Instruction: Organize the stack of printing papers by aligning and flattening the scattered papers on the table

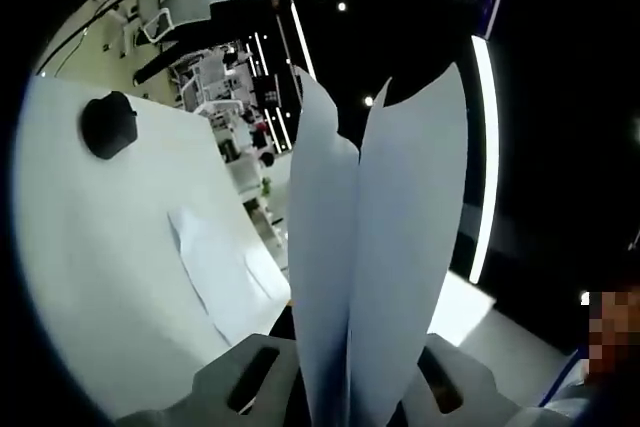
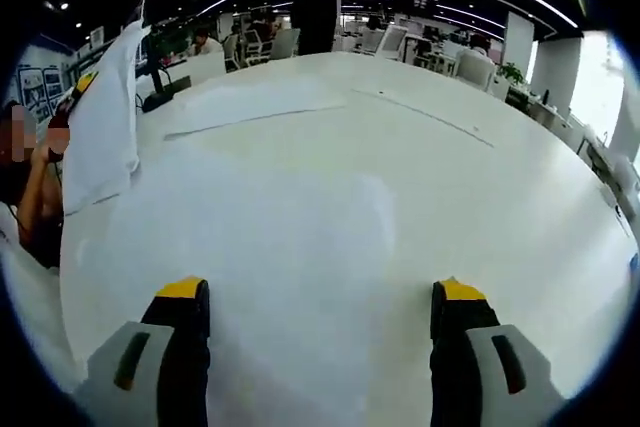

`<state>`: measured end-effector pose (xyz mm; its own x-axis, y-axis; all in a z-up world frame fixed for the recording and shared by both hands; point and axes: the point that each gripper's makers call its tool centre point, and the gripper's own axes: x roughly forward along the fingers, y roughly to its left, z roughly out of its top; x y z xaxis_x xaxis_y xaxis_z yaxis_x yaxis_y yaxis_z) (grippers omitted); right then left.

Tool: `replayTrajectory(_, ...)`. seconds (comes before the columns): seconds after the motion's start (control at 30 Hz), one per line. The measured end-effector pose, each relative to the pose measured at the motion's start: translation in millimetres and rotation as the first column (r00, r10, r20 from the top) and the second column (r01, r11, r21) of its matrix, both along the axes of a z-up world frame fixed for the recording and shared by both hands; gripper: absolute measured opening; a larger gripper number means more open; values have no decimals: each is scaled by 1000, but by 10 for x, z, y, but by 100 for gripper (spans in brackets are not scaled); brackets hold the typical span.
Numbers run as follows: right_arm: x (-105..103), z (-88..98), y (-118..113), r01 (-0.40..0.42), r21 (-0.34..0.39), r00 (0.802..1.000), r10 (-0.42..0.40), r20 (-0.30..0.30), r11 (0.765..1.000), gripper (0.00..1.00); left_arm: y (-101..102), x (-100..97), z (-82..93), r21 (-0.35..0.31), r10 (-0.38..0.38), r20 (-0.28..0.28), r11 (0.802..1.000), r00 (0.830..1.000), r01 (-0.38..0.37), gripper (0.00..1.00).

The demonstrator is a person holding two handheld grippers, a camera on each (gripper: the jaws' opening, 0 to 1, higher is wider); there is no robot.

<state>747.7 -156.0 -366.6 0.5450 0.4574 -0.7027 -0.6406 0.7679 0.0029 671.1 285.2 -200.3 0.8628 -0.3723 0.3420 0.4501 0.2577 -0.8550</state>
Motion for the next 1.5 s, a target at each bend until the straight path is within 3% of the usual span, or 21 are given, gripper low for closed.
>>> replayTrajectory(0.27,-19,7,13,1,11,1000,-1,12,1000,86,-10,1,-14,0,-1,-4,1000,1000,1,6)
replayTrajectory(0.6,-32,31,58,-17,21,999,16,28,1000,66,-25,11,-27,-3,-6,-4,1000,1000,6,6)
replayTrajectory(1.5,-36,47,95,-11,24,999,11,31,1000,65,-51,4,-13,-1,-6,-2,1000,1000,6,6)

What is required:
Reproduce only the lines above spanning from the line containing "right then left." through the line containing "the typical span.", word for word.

Solution to this problem:
`<state>`: measured end-effector pose (xyz mm; its own x-axis, y-axis; all in a z-up world frame fixed for the recording and shared by both hands; point and axes: the point that each gripper's makers call its tool centre point, and the gripper's own axes: x roughly forward along the fingers, y roughly to its left, z roughly out of its top; x y z xaxis_x xaxis_y xaxis_z yaxis_x yaxis_y yaxis_z) (grippers omitted); right then left.

Tool: `replayTrajectory(_, ...)`. seconds (comes before the columns): seconds after the motion's start (control at 30 Hz), one per line. The measured end-effector pose, each relative to the pose measured at the motion's start: translation in millimetres and rotation as the first column (r00, r10, r20 from the top) and the second column (r01, r11, r21) of its matrix, both along the axes of a z-up world frame fixed for the recording and shared by both hands; gripper: absolute measured opening; a larger gripper number means more open; values have no decimals: each is scaled by 1000, but by 10 for x, z, y, but by 100 for gripper (spans in brackets are not scaled); brackets hold the typical span.

What the answer needed to say has been said.